The Septuagint has fascinated me for some time. Although it has widely been considered holy writ by the church historically, some groups—Protestants primary among them—reject it, choosing to do away with the deuterocanonical (pejoratively called apocryphal
) texts and to stick as closely as possible instead to the Masoretic text-type. Even those who might claim sympathy for the LXX are quick to make it subservient to the Masoretic, rendering null and void its own voice and authority. Saint Augustine’s attempt at compromise between the two sides led him to believe that the Spirit which inspired the writings of the prophets was the same which inspired the translators of the Septuagint. Thus, according to Augustine, there is dual-scriptural authority—that both the Hebrew and the Greek, even when they are different or at odds, are equally authoritative. In order to come to an understanding of some of the evidences which might argue for an acceptance of the Septuagint on its own grounds, I attempted to come to a grasp of the historical situation and what that might mean. What follows are my conclusions that favor the LXX.
1 - Aristeas
Perhaps the best place to begin is with the Letter of Aristeas. The purpose of the letter, as many scholars attest, was to help stimulate the acceptance of the Greek translation among Jews of the diaspora and/or pagan converts. For reasons and arguments that have escaped me thus far, the letter is not considered genuine or historically reliable. Another important thing to note is that the Septuagint of Aristeas is only the Pentateuch. Despite these things, however, the letter makes the Septuagint to be nothing less than guided by the Spirit of God and sacrosanct—so much so that a curse is placed near the end of the letter, like unto Revelation 22:18-19, which gives dire warnings against additions or changes to this Greek translation of the Torah (Letter of Aristeas 310-311). Although the curse was not regarded by later Jewish translators like Aquila, this letter makes it clear that the first Greek translation was held in esteem early on and that its translators were venerated by Jewish communities outside Palestine.
2 - Philo
And then there was the Hellenistic Jew Philo. In his Life of Moses I, Philo writes much more glamorously of the events surrounding the translation of the sacred books into Greek. He wrote that the translators were inspired by God as prophets in the office of Moses. Their translation was under divine motivation, prophetic in nature, and the holy word of God. Indeed, according to him, each translator wrote the same words as if one single, invisible voice had dictated the Septuagint to them. There is no doubt that Philo was glorifying the Septuagint and that he considered it as great if not greater than the Hebrew itself. It is quite likely he was not the only one.

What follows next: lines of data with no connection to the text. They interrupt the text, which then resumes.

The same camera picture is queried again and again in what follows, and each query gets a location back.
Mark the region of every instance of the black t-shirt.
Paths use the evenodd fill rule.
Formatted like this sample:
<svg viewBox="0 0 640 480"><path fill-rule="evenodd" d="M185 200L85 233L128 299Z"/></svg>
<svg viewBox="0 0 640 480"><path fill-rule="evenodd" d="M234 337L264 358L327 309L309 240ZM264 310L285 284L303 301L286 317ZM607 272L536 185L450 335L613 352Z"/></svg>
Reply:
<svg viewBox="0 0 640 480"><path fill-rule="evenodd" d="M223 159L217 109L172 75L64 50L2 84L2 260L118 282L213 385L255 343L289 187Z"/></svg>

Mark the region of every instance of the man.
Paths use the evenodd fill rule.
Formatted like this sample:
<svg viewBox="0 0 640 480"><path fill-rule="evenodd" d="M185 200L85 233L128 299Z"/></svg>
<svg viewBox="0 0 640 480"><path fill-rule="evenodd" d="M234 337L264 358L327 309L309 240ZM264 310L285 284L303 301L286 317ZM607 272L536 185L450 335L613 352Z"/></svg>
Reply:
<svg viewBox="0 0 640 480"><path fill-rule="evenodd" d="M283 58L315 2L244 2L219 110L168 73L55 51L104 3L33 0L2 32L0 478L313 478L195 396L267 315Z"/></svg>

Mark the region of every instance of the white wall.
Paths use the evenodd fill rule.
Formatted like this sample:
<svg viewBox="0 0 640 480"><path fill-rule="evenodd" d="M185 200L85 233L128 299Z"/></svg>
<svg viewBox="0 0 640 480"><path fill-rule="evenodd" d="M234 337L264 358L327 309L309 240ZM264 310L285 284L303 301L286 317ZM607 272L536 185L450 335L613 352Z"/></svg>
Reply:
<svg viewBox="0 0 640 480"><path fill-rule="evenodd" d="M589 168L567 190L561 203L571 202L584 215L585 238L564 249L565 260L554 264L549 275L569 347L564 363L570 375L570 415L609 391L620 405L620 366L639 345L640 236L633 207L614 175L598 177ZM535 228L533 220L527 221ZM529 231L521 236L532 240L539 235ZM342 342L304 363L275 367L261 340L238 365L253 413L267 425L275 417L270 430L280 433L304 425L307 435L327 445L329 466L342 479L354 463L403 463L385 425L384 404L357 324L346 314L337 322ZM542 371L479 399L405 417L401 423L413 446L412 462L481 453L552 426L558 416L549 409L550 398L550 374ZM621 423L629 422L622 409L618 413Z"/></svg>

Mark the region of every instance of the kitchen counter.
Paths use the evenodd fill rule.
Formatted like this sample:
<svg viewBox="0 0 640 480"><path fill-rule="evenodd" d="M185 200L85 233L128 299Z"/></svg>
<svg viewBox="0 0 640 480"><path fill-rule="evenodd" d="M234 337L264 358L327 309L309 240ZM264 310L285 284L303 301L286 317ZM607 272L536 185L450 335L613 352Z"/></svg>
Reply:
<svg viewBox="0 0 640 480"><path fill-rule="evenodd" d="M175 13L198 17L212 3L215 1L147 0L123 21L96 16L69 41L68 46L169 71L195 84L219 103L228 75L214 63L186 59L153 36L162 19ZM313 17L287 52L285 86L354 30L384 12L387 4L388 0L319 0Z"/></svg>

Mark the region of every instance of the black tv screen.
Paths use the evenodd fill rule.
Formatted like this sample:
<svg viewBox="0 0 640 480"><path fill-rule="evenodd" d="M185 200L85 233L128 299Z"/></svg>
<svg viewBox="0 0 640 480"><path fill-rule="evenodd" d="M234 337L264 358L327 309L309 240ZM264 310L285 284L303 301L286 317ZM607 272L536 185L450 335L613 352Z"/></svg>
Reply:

3 – Palestinian and Rabbinic Judaism
But what of those within Palestine? What did they think about the texts of the Septuagint? Among the Dead Sea Scrolls and from caves nearby, not only have we discovered Hebrew and Aramaic fragments of some of the deuterocanonical/apocryphal
texts in the Septuagint (like Tobit and Sirach), proving that they were used alongside the other biblical texts, but we have also discovered both proto-Septuagintal texts—Greek texts that antedate any previously known Septuagint manuscript, but which closely follow it in word and form—and Hebrew texts which agree in meaning or form with the Septuagint against the Masoretic. In fact, the Babylonian Talmud itself quotes extensively from Sirach. Origen and Jerome both tell us of Hebrew and Aramaic versions of Judith and Maccabees used in their day. Origen defended Susanna (one of the additions
to Daniel) as being inspired scripture by pointing to its authenticity in a proto-Theodotian LXX manuscript, a version of the Greek scriptures used by many Jews and which was used exclusively by almost every church father after him. So we can see quite clearly that the various texts of the Septuagint, including the so-called apocrypha,
were quite commonly used and preserved as every other biblical text among the Jews.
4 – Justin Martyr
Indeed, the authority of the Greek translation among Jews can be seen in that when Justin Martyr accused the Jew Trypho of failing to obey his teachers who told him the translation of the seventy elders was true scripture(Dialogue 68:6-8), Trypho didn’t deny that his teachers had told him this or that Justin’s appeal to the LXX as true scripture was incorrect, something which would have greatly supported him in his debate had he believed the Hebrew was superior.
5 – 4 Ezra (?)
This Jewish psuedepigraphal work might be saying in 14:37-48 that while the regular texts of the Masoretic tradition were regarded as scripture, the seventy (the Septuagint) were of even greater authority and thus were to be given only to the wise, because in those texts was the spring of understanding, the fountain of wisdom, and the river of knowledge.
6 - Josephus
Even Josephus, who seems to take the hard, Pharisaic line that only certain Hebrew texts (those of the Masoretic tradition) were scripture, actually makes use of the Septuagint’s so-called apocryphal additions
in the longer Greek version of Esther in Book 11, Chapter 6 of his Antiquities.
7 – Church Fathers
If I were to even begin listing the times and places that church fathers quoted authoritatively from texts of the Septuagint, both apocryphal
and not, or spoke of the texts of the LXX as being either inspired or canonical, such a list would quickly consume the bandwidth of my website. Indeed, many councils, such as the Council of Laodicea, the Third Council of Carthage, and the Council of Hippo, all presumed texts of the LXX to be inspired scripture.
8 – The New Testament
We mustn’t forget the fact that the LXX was used without issue by many of the earliest Christians including those who wrote parts of the New Testament and quoted from it or summarized the LXX’s words therein. Although I believe that the NT’s reliance upon the Septuagint is not so great as many claim, it must be acknowledged that some differences between quotes or summaries of OT verses in the NT and what those verses look like in the Masoretic is best explained by reliance upon a Greek text of the OT. And despite what is commonly assumed and even taught, many things in NT texts have a foundation in the deuterocanonical
texts of the LXX. John’s entire concept, for instance, of the Word becoming flesh and tabernacling in Israel is drawn directly from Sirach (the major difference being that whereas Sirach says the Word in flesh tabernacling in Israel is Torah, John says it is Yeshua). Therefore, any understanding and acceptance of John’s perspective is dependent upon an understanding of Sirach and an acceptance of at least some authority of viewpoint in that text.